My taste is still very diversified, because I think the more people you listen to, creatively, it gets your ideas going. You listen to somebody – ‘Oh wow, it was clever the way he did that’ – or maybe we can use a chord change in this song, see where they took it and we gonna take it somewhere else, you know? That’s what music is. It’s a blending. It starts out from a blending process, from the instruments to the vocalists. If the record is a good record, it blends in with the public. It’s all about blending.
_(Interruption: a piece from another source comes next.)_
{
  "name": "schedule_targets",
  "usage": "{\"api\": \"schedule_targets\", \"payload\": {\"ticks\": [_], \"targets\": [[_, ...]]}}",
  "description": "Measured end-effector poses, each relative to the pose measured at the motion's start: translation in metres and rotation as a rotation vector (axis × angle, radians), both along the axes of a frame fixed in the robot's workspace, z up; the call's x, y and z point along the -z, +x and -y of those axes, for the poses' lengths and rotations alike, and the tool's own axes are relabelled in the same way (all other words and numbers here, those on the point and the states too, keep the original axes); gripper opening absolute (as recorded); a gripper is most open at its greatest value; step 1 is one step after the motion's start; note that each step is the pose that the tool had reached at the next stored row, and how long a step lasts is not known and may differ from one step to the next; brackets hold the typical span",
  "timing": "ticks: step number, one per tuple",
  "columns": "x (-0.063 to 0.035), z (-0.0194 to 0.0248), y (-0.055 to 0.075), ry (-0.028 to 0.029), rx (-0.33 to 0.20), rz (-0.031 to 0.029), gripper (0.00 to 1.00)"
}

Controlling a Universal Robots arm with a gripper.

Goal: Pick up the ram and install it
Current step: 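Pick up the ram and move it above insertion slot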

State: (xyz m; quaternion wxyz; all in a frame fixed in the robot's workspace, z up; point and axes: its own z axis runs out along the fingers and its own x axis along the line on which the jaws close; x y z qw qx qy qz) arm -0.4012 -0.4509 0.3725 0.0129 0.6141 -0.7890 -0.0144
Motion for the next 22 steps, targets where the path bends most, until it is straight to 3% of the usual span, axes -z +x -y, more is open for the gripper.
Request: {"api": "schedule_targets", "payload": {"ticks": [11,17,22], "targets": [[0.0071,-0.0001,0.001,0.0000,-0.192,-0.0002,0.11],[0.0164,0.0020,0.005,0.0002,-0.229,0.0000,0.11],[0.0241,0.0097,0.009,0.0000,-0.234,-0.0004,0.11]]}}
TMM: What makes a song have soul?
LF: If a person sings from that place within, that’s called the spirit. The spirit is what really determines what is soulful. The word soul is the spirit. If a person sings and lets that spirit dictate – not by some sort of pattern that was written down, but by just allowing oneself to express themselves fully from the spirit. From that animated energizing force within every human. If a person allows that spirit to just shape the words.
You try to make the song as real as possible. You try to make the story of the song in such a fashion that the person is almost reliving what the song is saying. A person will have empathy with what you are really saying. That’s what soul is. That spiritual force within.
TMM: What are your goals for 2016? Any major plans?
LF: Right now we are working on the new album. The ultimate goal is to make the best album that we can. Matter of fact, I was in a writing session over in New York yesterday. We are getting ready to start laying the tracks. This is the most delicate part of being independent – putting a song together. We don’t want rush the song. We want the song to be something real that’s happening in people’s lives. We want to choose the songs with nice melodies, and we just trying to get it right. In other words, this is what I should have said at the beginning – we are just trying to get it right. So I’m very excited about it.
TMM: What are the people gonna get if they go to a Lee Fields and the Expressions show?
LF: Well, what I play for every night is for people to have big-time fun. I like to see the audience just having fun, man. We try to give a performance where, when it’s over, everybody feels better. When you leave that show, it’s gonna be like you been on an excursion to a place called… I call it ‘euphoria.’
Lee Fields and the Expressions will perform at the Sinclair in Cambridge on Friday, Feb. 12.